Yeah, I suppose you could say the problem is 'solved'. I think of it as a trade-off with costs. We don't know how to achieve zero cost.
For example, I absolutely agree with you that 2 lines per method to extend every table method to some new type constitutes a solution for us. But if we had a thousand such types and a thousand such methods, it may seem like less of a solution. But then `defextend` would be the victim rather than cause of bloat.
Ah, you're imagining us having to write and maintain 1000×1000 individual `defextend` forms someday? Yeah, that does seem like a problem that would not feel solved once we got to it. :-p
I don't think that aspect of the expression problem is solvable in a language design. Instead, it's an ongoing conversation in the community. Sometimes the intent of one feature and the intent of another feature interact, leading people to do a nonzero amount of work to figure out the intent of the two features put together. That work is an essential part of what the community is trying to accomplish together, so it's a cost that can't be eliminated. The intent has to be reflected in the code somewhere, so there will be a nonzero amount of code that serves feature-coordinating purposes.
Regardless, I'm optimistic that although the amount of code will be nonzero, it'll still have a manageable size. To the extent we have any kind of consistency around these feature interaction decisions, those consistent principles can develop into abstractions. The only way we'll have 1000×1000 individual intersections to maintain is if we as a community culture are already maintaining 1,000,000 compelling and distinct justifications for them. :)
I haven't read any more than a few papers on it, and maybe only one of those in depth (which I'll mention below). Mostly I'm going by forum threads, wiki articles, and the design choices certain languages make (like Inform's multimethods and Haskell's type classes).
As far as I understand the history, Philip Wadler's work basically defined the strict parameters of the expression problem and explored solutions for it. Separate compilation and the avoidance of dynamic casts were big deals for Wadler for some reason.
That work was focused on Java, where it's easy to define new classes that implement existing interfaces but impossible to implement new interfaces on existing classes.
The solution I'm most familiar with for Java-style languages is the use of object algebras, as described in Oliveira and Cook's "Extensibility for the Masses: Practical Extensibility with Object Algebras" (https://www.cs.utexas.edu/~wcook/Drafts/2012/ecoop2012.pdf). In this approach, when you extend the system with a new type, you define a new interface with a generic type parameter and a factory method for building that type, and you have that interface inherit all the existing factory methods. So you don't have to solve the unsolvable task of implementing a new interface for an existing class, because you're representing your types as type parameters and methods, not simply as classes.

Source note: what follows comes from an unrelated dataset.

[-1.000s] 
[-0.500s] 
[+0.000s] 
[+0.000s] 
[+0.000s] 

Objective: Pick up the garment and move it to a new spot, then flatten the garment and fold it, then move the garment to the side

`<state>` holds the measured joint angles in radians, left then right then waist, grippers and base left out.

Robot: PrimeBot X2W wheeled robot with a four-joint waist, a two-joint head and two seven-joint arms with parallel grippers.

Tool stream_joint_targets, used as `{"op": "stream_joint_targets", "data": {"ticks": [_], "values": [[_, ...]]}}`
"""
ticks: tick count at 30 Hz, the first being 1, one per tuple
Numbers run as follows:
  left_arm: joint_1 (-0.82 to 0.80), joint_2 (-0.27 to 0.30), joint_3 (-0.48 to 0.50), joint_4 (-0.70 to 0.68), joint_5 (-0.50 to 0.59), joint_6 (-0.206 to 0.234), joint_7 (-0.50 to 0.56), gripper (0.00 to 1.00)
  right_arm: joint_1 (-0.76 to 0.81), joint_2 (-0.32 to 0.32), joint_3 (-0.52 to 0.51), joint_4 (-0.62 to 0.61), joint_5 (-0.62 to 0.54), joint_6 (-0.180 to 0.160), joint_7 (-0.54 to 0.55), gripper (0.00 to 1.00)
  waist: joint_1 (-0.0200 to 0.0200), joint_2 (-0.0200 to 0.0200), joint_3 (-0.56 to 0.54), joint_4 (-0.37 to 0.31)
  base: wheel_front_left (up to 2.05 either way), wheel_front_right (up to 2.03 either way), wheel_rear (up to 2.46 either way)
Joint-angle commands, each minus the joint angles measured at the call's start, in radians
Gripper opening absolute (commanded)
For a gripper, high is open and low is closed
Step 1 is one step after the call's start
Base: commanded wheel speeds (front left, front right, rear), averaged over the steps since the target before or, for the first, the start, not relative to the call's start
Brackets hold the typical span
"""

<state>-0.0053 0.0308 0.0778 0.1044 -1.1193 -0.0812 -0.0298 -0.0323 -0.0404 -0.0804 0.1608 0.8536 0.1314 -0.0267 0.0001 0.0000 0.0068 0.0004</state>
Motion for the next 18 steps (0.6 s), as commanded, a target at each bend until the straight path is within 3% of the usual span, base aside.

So I think the main subject of research was how best to represent an extensible program's types and functions in a language like Java where the most obvious choices weren't expressive enough. I think it's more of a "how do we allow extensions to be made at all" problem than a "how do we make all the extensions maintainable" problem.
But then, I've really barely scratched the surface of the research, so I could easily be missing stuff like that.